#### Source data:
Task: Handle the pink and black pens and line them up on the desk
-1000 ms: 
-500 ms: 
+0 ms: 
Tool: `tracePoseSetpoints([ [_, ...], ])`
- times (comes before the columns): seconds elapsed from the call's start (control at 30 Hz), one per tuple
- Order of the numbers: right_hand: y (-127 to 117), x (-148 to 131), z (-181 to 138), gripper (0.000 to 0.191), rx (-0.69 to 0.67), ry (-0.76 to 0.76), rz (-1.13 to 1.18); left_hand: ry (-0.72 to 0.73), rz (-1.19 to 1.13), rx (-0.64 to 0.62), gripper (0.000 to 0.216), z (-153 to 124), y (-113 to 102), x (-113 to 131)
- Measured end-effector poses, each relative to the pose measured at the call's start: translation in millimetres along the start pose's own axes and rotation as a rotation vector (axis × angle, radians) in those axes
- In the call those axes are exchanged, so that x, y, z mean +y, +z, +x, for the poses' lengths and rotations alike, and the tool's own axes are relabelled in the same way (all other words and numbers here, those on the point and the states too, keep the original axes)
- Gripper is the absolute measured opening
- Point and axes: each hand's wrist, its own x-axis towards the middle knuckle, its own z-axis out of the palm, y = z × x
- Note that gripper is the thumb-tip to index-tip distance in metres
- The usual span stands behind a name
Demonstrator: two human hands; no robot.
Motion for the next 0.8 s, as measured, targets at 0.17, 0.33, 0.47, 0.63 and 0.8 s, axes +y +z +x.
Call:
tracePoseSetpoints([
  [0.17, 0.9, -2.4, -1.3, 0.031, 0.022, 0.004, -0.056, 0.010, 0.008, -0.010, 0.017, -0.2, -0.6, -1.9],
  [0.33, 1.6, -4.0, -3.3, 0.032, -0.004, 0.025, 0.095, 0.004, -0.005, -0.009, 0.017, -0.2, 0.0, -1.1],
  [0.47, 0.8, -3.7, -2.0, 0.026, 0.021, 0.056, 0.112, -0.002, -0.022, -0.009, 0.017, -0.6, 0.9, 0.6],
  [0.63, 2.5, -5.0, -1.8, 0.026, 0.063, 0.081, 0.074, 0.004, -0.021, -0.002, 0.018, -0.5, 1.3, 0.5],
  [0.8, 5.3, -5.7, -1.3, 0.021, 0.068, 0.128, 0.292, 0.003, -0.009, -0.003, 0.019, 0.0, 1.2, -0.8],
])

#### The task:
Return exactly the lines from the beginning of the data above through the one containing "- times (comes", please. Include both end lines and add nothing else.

#### Finished exercise:
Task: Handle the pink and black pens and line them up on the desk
-1000 ms: 
-500 ms: 
+0 ms: 
Tool: `tracePoseSetpoints([ [_, ...], ])`
- times (comes before the columns): seconds elapsed from the call's start (control at 30 Hz), one per tuple

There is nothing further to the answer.